The Samguk yusa records the following three monks as being among the first to bring Buddhist teaching, or Dharma, to Korea: Malananta (late fourth century), an Indian Buddhist monk who brought Buddhism to Baekje in the southern Korean peninsula; Sundo, a Chinese Buddhist monk who brought Buddhism to Goguryeo in northern Korea; and Ado, a Chinese Buddhist monk who brought Buddhism to Silla in central Korea. In Korea, it was adopted as the state religion of three constituent polities of the Three Kingdoms period: the Goguryeo (Gaya) in 372 CE, the Silla in 528 CE, and the Baekje in 552 CE.

In 526 CE, Korea monk Gyeomik went to India to learn Sanskrit and study the monastic discipline Vinaya, after which he founded the Gyeyul branch of Buddhism which specializes in the study of Vinaya that derives directly from the Indian Vinaya School.

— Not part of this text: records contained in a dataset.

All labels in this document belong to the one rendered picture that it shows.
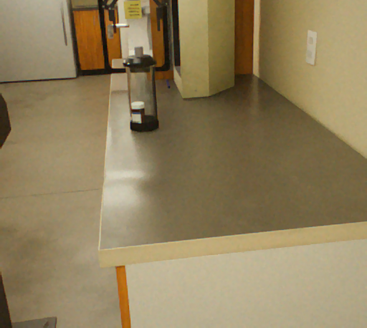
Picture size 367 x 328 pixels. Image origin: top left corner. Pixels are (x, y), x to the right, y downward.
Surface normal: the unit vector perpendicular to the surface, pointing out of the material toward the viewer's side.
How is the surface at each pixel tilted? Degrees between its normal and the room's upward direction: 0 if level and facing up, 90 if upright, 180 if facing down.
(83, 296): 0
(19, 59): 90
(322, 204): 0
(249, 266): 90
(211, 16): 90
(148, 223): 0
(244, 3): 90
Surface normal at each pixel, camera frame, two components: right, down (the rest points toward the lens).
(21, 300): -0.04, -0.93
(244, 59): 0.13, 0.36
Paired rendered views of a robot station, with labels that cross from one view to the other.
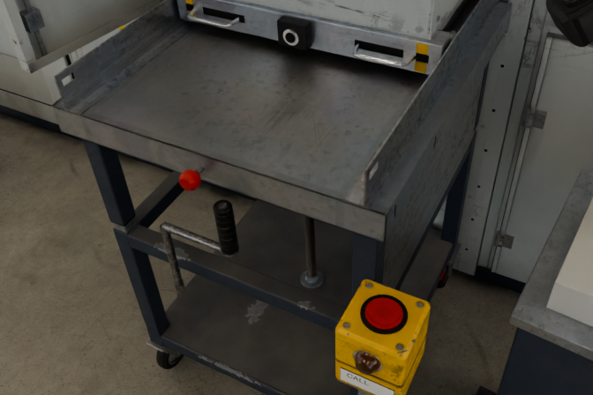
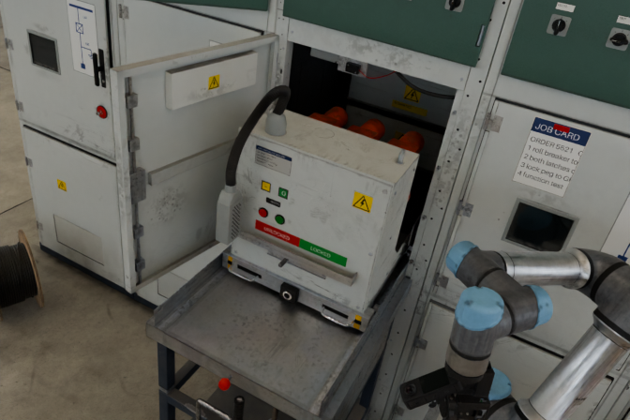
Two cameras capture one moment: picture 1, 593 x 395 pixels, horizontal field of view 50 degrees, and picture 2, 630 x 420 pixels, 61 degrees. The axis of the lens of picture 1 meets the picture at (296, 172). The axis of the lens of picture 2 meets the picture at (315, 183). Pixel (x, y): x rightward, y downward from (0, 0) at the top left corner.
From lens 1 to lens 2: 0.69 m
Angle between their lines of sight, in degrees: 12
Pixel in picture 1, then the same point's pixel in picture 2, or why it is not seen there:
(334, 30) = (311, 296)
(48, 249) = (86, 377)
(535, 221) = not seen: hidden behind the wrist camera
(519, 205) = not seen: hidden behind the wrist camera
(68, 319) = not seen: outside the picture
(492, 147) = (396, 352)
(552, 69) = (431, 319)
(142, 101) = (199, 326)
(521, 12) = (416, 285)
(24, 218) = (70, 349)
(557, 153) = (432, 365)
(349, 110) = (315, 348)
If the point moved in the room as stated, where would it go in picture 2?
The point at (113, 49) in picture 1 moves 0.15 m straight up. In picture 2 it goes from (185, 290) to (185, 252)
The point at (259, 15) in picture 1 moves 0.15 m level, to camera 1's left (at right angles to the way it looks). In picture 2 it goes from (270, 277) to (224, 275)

The historical fact that people on the Indian subcontinent were familiar with Korea's customs and beliefs is amply testified by the records of the Chinese Buddhist pilgrim Yijing who reached India in 673. Yijing writes that Indians regarded Koreans as "worshipers of the rooster", a concept about Koreans that had been grounded in a legend of the Silla dynasty.

A famous Korean visitor to India was Hyecho, a Korean Buddhist monk from Silla, one of the three Korean kingdoms of the period. On the advice of his Indian teachers in China, he set out for India in 723 CE to acquaint himself with the language and culture of the land of the Buddha. He wrote a travelogue of his journey in Chinese, Wang ocheonchukguk jeon, or An account of travel to the five Indian kingdoms. The work was long thought to be lost; however, a manuscript turned up among the Dunhuang manuscripts during the early 20th century.

A rich merchant from the Ma'bar Sultanate, Abu Ali (P'aehali) 孛哈里 (or 布哈爾, Buhaer), was associated closely with the Ma'bar royal family. After falling out with them, he moved to Yuan dynasty China, married a Korean woman, and received a job from the Mongol emperor. His wife was formerly married to Sangha, a Tibetan, and her father was Ch'ae In'gyu during the reign of Chungnyeol of Goryeo, recorded in the Dongguk Tonggam, Goryeosa and Liu Mengyan's Zhong'anji.

==Modern relations==

=== Buddhism ===
In 2001, a memorial of Heo Hwang-ok from 48 CE, who is believed to be a princess of Indian origin named Suriratna, was inaugurated by a Korean delegation in the city of Ayodhya, India, which included over a hundred historians and government representatives.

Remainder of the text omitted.